Write all of the entries again. Keep them exactly as they are.

***** Data extract

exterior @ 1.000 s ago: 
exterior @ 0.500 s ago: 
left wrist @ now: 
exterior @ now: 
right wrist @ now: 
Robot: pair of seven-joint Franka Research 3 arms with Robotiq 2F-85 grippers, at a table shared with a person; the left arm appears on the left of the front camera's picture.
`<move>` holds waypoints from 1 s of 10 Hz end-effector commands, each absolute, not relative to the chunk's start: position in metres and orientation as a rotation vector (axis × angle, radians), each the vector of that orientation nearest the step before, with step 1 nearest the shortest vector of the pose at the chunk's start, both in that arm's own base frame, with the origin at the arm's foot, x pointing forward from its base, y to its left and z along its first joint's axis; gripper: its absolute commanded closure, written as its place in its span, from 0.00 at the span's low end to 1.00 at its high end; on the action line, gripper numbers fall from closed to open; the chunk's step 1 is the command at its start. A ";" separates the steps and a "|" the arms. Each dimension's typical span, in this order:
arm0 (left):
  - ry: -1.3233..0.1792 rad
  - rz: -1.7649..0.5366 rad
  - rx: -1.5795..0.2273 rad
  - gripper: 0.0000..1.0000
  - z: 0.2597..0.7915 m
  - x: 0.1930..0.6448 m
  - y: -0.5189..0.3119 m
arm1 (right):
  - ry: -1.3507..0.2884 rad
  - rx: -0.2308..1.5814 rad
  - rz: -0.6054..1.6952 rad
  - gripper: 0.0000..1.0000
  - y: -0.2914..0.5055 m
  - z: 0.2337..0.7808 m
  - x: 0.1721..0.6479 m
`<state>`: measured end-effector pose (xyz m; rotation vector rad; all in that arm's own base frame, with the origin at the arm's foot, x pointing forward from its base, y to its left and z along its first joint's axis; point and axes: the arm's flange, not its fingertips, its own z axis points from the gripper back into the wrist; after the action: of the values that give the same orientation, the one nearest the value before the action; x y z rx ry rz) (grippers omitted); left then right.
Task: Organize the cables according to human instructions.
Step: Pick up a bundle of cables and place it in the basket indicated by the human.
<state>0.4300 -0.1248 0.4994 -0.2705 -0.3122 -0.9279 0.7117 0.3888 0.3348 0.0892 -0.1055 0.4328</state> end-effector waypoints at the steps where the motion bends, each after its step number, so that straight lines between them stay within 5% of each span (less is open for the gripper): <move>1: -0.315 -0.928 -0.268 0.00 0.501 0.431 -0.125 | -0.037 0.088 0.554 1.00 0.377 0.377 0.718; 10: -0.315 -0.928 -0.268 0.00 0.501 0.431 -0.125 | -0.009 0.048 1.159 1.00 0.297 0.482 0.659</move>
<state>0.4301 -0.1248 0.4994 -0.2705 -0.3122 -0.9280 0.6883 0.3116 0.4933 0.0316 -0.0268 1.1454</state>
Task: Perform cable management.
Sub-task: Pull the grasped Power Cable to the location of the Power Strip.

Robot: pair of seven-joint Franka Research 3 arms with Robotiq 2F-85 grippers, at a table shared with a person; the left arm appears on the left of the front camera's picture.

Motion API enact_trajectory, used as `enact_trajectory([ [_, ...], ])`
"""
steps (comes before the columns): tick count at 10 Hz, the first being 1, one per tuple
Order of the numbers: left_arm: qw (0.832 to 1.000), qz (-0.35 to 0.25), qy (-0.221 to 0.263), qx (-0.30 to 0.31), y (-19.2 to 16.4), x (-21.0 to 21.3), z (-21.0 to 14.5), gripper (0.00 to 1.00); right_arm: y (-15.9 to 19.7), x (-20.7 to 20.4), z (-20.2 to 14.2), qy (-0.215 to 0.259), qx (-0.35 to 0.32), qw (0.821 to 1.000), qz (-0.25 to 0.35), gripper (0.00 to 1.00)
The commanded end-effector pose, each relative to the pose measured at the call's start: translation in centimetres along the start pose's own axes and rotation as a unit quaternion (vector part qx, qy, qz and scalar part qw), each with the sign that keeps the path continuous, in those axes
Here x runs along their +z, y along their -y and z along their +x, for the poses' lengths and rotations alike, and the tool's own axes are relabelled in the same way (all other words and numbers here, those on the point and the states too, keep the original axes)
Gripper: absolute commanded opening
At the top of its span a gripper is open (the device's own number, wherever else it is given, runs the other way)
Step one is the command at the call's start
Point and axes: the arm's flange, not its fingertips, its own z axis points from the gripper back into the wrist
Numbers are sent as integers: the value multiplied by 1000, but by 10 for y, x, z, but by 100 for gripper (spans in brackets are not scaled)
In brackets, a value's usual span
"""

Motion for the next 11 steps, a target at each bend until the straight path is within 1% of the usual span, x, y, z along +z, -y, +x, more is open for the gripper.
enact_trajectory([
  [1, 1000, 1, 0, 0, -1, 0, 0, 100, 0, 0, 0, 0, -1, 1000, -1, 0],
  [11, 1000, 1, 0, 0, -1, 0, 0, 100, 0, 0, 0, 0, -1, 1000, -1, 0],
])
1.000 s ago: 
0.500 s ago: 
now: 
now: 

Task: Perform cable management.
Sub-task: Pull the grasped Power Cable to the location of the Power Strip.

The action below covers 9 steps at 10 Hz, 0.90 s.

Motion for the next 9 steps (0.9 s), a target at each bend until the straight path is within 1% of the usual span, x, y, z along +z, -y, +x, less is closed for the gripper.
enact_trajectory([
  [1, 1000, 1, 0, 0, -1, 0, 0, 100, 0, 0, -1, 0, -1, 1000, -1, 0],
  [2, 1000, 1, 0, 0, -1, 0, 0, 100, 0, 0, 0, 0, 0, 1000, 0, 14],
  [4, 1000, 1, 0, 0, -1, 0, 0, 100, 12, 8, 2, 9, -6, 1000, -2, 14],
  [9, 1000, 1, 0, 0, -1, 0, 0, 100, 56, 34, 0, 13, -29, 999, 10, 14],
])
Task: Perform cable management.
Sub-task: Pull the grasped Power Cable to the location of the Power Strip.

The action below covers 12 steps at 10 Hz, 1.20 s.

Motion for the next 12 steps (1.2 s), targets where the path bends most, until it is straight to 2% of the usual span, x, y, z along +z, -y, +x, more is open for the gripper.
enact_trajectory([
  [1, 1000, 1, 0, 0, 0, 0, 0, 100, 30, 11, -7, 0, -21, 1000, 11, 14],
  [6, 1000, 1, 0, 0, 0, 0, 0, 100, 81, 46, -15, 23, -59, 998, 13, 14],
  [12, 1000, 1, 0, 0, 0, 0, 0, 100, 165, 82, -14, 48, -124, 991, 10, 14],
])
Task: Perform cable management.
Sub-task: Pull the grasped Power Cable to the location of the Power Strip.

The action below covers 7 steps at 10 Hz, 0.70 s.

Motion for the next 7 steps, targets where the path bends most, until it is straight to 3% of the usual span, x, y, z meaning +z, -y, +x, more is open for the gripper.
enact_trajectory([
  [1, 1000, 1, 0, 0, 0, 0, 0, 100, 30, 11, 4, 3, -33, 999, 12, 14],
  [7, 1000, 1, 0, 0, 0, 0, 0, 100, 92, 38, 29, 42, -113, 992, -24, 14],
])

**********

**Solved problem**
exterior @ 1.000 s ago: 
exterior @ 0.500 s ago: 
left wrist @ now: 
exterior @ now: 
right wrist @ now: 
Robot: pair of seven-joint Franka Research 3 arms with Robotiq 2F-85 grippers, at a table shared with a person; the left arm appears on the left of the front camera's picture.
`<move>` holds waypoints from 1 s of 10 Hz end-effector commands, each absolute, not relative to the chunk's start: position in metres and orientation as a rotation vector (axis × angle, radians), each the vector of that orientation nearest the step before, with step 1 nearest the shortest vector of the pose at the chunk's start, both in that arm's own base frame, with the origin at the arm's foot, x pointing forward from its base, y to its left and z along its first joint's axis; gripper: its absolute commanded closure, written as its place in its span, from 0.00 at the span's low end to 1.00 at its high end; on the action line, gripper numbers fall from closed to open; the chunk's step 1 is the command at its start. A ";" separates the steps and a "|" the arms. Each dimension's typical span, in this order:
arm0 (left):
  - ry: -1.3233..0.1792 rad
  - rz: -1.7649..0.5366 rad
  - rx: -1.5795..0.2273 rad
  - gripper: 0.0000..1.0000
  - z: 0.2597..0.7915 m
  - x: 0.1930..0.6448 m
  - y: -0.5189..0.3119 m
arm1 (right):
  - ry: -1.3507..0.2884 rad
  - rx: -0.2308..1.5814 rad
  - rz: -0.6054..1.6952 rad
  - gripper: 0.0000..1.0000
  - y: -0.2914..0.5055 m
  - z: 0.2337..0.7808 m
  - x: 0.1721..0.6479 m
`<state>`: measured end-effector pose (xyz m; rotation vector rad; all in that arm's own base frame, with the origin at the arm's foot, x pointing forward from its base, y to its left and z along its first joint's axis; point and axes: the arm's flange, not its fingertips, its own z axis points from the gripper back into the wrist; after the action: of the values that give the same orientation, the one nearest the value before the action; x y z rx ry rz) (grippers omitted); left then right.
Task: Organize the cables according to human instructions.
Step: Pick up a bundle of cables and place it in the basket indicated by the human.
<state>0.4300 -0.1248 0.4994 -0.2705 -0.3122 -0.9279 0.7117 0.3888 0.3348 0.0892 -0.1055 0.4328</state> end-effector waypoints at the steps where the motion bends, each after its step number, so that straight lines between them stay within 5% of each span (less is open for the gripper): <move>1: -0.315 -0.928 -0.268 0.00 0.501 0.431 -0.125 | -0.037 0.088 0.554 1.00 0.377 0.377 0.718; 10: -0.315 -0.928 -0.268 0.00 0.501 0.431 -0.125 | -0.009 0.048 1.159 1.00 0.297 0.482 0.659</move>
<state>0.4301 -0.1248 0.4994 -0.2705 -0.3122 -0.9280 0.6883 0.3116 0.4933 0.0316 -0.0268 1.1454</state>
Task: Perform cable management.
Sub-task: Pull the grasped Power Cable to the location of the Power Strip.

Robot: pair of seven-joint Franka Research 3 arms with Robotiq 2F-85 grippers, at a table shared with a person; the left arm appears on the left of the front camera's picture.

Motion API enact_trajectory, used as `enact_trajectory([ [_, ...], ])`
"""
steps (comes before the columns): tick count at 10 Hz, the first being 1, one per tuple
Order of the numbers: left_arm: qw (0.832 to 1.000), qz (-0.35 to 0.25), qy (-0.221 to 0.263), qx (-0.30 to 0.31), y (-19.2 to 16.4), x (-21.0 to 21.3), z (-21.0 to 14.5), gripper (0.00 to 1.00); right_arm: y (-15.9 to 19.7), x (-20.7 to 20.4), z (-20.2 to 14.2), qy (-0.215 to 0.259), qx (-0.35 to 0.32), qw (0.821 to 1.000), qz (-0.25 to 0.35), gripper (0.00 to 1.00)
The commanded end-effector pose, each relative to the pose measured at the call's start: translation in centimetres along the start pose's own axes and rotation as a unit quaternion (vector part qx, qy, qz and scalar part qw), each with the sign that keeps the path continuous, in those axes
Here x runs along their +z, y along their -y and z along their +x, for the poses' lengths and rotations alike, and the tool's own axes are relabelled in the same way (all other words and numbers here, those on the point and the states too, keep the original axes)
Gripper: absolute commanded opening
At the top of its span a gripper is open (the device's own number, wherever else it is given, runs the other way)
Step one is the command at the call's start
Point and axes: the arm's flange, not its fingertips, its own z axis points from the gripper back into the wrist
Numbers are sent as integers: the value multiplied by 1000, but by 10 for y, x, z, but by 100 for gripper (spans in brackets are not scaled)
In brackets, a value's usual span
"""

Motion for the next 11 steps, a target at each bend until the straight path is within 1% of the usual span, x, y, z along +z, -y, +x, more is open for the gripper.
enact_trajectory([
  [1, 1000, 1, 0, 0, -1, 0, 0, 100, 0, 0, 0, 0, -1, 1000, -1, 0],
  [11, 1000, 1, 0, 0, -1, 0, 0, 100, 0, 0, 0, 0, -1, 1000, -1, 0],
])
1.000 s ago: 
0.500 s ago: 
now: 
now: 

Task: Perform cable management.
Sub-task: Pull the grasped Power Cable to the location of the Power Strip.

The action below covers 9 steps at 10 Hz, 0.90 s.

Motion for the next 9 steps (0.9 s), a target at each bend until the straight path is within 1% of the usual span, x, y, z along +z, -y, +x, less is closed for the gripper.
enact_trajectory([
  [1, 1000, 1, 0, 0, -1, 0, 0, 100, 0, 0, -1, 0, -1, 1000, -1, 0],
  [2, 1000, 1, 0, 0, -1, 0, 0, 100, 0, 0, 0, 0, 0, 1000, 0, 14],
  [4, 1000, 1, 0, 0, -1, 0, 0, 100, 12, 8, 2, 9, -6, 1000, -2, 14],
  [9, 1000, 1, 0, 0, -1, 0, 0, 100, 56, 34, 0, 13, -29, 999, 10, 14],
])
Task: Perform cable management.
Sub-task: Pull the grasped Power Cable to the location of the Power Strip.

The action below covers 12 steps at 10 Hz, 1.20 s.

Motion for the next 12 steps (1.2 s), targets where the path bends most, until it is straight to 2% of the usual span, x, y, z along +z, -y, +x, more is open for the gripper.
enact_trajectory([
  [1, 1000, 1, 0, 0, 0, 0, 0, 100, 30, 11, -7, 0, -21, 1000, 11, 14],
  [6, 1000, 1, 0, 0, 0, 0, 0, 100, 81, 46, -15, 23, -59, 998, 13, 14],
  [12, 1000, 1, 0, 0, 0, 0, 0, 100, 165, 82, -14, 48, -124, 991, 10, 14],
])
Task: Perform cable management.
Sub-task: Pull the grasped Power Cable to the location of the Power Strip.

The action below covers 7 steps at 10 Hz, 0.70 s.

Motion for the next 7 steps, targets where the path bends most, until it is straight to 3% of the usual span, x, y, z meaning +z, -y, +x, more is open for the gripper.
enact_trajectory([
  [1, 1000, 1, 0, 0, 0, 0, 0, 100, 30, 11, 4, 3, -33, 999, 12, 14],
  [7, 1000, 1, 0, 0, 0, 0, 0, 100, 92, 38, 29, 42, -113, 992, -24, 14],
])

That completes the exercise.